• Dataset extract:
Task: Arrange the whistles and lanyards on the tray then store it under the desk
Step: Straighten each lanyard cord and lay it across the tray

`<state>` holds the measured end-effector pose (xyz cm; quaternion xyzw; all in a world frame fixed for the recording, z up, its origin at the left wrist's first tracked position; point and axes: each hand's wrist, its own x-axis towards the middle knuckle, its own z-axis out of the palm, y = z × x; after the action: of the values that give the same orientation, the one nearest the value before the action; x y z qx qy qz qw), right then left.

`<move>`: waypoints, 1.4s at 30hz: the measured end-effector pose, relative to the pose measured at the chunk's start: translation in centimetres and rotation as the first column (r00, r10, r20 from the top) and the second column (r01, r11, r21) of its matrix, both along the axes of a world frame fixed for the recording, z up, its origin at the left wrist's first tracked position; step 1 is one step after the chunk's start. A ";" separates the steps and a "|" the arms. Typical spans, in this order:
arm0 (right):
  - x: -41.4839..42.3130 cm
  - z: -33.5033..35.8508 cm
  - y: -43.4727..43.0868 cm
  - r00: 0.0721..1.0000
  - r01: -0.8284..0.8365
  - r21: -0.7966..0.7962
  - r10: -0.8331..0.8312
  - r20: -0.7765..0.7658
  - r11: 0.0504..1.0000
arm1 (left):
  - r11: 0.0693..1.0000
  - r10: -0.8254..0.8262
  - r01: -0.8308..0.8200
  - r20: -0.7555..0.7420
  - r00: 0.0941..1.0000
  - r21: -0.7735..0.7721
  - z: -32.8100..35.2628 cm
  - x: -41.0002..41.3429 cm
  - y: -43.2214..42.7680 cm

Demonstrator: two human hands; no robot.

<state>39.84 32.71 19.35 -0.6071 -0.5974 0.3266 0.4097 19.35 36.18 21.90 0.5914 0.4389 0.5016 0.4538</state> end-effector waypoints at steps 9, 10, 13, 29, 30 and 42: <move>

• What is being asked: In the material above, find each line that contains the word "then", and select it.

• Output below:
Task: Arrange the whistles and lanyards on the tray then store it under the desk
`<state>` holds the measured end-effector pose (xyz cm; quaternion xyzw; all in a world frame fixed for the recording, z up, its origin at the left wrist's first tracked position; point and axes: each hand's wrist, its own x-axis towards the middle knuckle, its own z-axis out of the palm, y = z × x; after the action: of the values that give the same orientation, the one nearest the value before the action; x y z qx qy qz qw), right then left.

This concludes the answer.